The bill requires parents whose fetus is diagnosed with a profound impairment to receive information on the condition and on available support services. It also establishes a registry of families willing to adopt special needs children.
Why is this law necessary? Doesn’t good medical practice provide information patients need? Doesn’t good patient education provide information about local services?
The hypocrisy of this law is stunning.
Some 80-90% of fetuses diagnosed with Down’s syndrome, spina bifida, and cystic fibrosis are aborted. Brownback sees this as a tragedy, cynically decrying how “America is poorer because of this…without [these childrens’] amazing gifts and their wonderful, unconditional love.”
Of course, bearing such a child is certainly a viable option for parents who choose it. But Brownback doesn’t mention the marriages torn apart, the families damaged, the opportunities for education, healthcare, and intimacy lost by parents (and their living children) who choose the option of bearing a severely disabled child. Isn’t America “poorer because of this?”
Eighty to ninety percent—that’s an amazing level of consensus about anything, which no politician or consumer advertiser could possibly create if they tried. Clearly, couples and families of all kinds, in every kind of circumstance, make the (often difficult) decision to abort these pregnancies.
Brownback, Kennedy, and their Congressional colleagues have intervened in the complex realities of these families. The law requires “patient education” that is not required for people seeking plastic surgery or hip replacements—both of which are far, far more dangerous and intrusive than abortion.

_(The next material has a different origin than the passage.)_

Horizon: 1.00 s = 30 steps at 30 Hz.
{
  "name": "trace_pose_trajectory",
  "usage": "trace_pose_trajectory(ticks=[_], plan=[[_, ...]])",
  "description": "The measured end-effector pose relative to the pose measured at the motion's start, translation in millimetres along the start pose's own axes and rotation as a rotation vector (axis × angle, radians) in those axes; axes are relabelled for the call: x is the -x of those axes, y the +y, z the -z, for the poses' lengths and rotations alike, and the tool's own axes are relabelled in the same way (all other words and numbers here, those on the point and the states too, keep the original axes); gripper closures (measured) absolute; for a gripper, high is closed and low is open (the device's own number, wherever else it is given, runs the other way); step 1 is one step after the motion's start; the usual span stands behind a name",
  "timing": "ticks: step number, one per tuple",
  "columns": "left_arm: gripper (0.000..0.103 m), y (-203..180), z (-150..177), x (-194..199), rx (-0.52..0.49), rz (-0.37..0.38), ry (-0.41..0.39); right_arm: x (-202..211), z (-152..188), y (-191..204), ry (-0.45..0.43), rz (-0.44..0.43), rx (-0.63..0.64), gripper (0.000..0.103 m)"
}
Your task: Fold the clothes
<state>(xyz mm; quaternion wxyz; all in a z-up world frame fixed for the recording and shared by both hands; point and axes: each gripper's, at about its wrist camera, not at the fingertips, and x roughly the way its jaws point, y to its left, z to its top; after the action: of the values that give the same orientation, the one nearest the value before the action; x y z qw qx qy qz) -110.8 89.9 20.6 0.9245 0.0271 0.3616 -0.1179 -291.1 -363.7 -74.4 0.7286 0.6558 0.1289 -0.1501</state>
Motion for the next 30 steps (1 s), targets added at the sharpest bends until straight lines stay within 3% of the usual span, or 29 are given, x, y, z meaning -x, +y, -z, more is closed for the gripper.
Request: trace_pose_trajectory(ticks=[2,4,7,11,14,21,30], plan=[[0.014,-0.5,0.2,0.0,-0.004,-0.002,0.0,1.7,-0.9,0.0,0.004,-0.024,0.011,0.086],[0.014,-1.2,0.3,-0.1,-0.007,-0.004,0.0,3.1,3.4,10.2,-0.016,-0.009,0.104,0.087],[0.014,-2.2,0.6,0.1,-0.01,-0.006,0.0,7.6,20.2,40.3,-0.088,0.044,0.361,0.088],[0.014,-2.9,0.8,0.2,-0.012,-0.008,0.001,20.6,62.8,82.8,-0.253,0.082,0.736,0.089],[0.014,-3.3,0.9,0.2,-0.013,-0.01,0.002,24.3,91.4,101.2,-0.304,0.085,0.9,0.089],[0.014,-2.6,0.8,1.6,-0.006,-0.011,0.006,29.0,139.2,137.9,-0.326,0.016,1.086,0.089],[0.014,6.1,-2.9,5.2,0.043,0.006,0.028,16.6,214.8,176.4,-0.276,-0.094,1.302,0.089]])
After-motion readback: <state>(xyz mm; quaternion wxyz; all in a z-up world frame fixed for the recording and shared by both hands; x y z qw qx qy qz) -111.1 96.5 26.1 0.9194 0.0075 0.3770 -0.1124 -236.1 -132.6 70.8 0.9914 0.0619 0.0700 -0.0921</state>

If Brownback is so concerned about undermining “the diversity of American life,” he can start by reforming his punitive stance on immigration, his ignorant stance on maternity and paternity leave, and his discriminatory stance on funding health care for the poor.
No, his position is that the health of those not yet born is far more important than the welfare of those already born. Unable (as yet) to criminalize abortion, he is using the sneaky ploy of demonizing specific reasons for abortion, discouraging those who seek it through guilt and intimidation. Attempting to simply criminalize abortion is far more honest and honorable.

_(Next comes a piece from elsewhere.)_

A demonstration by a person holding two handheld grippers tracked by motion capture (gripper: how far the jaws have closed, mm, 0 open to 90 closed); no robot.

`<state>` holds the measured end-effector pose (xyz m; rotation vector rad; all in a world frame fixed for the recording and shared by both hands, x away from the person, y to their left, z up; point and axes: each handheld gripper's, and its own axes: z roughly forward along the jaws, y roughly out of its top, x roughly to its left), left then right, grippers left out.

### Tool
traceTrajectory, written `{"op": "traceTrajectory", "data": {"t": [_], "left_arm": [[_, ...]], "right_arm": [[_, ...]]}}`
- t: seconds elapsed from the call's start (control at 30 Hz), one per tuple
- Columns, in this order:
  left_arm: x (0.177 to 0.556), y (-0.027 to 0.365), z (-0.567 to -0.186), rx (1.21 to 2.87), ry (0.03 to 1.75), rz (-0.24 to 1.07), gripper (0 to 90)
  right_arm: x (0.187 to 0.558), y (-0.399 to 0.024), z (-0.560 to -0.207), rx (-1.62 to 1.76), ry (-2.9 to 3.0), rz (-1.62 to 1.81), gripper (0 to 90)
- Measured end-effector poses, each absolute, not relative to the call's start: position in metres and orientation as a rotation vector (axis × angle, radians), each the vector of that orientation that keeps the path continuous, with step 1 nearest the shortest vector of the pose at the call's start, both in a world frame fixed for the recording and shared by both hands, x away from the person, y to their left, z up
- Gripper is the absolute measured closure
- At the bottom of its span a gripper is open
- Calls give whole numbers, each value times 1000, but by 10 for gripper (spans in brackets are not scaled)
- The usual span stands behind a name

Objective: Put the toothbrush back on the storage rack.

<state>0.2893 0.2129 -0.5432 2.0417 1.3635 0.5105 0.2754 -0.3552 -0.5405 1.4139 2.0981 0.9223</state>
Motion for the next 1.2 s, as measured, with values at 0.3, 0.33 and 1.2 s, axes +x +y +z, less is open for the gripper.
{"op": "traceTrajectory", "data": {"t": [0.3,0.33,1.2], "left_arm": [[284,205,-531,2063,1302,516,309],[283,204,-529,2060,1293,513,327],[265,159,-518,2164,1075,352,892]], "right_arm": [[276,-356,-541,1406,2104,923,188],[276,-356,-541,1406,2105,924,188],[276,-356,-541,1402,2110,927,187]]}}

Kennedy should put his personal issues aside and support families as they currently exist, rather than attempt to legislate how families should look. He should be ashamed of ending up in bed with Brownback, a consistent enemy of what Kennedy has always stood for—science, justice, privacy, and women’s rights.
The idea that America needs more profoundly disabled children is bizarre and dystopian. The idea that the government should be deciding whose fetus should be given special consideration is not humane—and certainly not “conservative.”
And if you don’t believe in abortion—I support you 100% in not having one. Preserving your choice is what makes America great.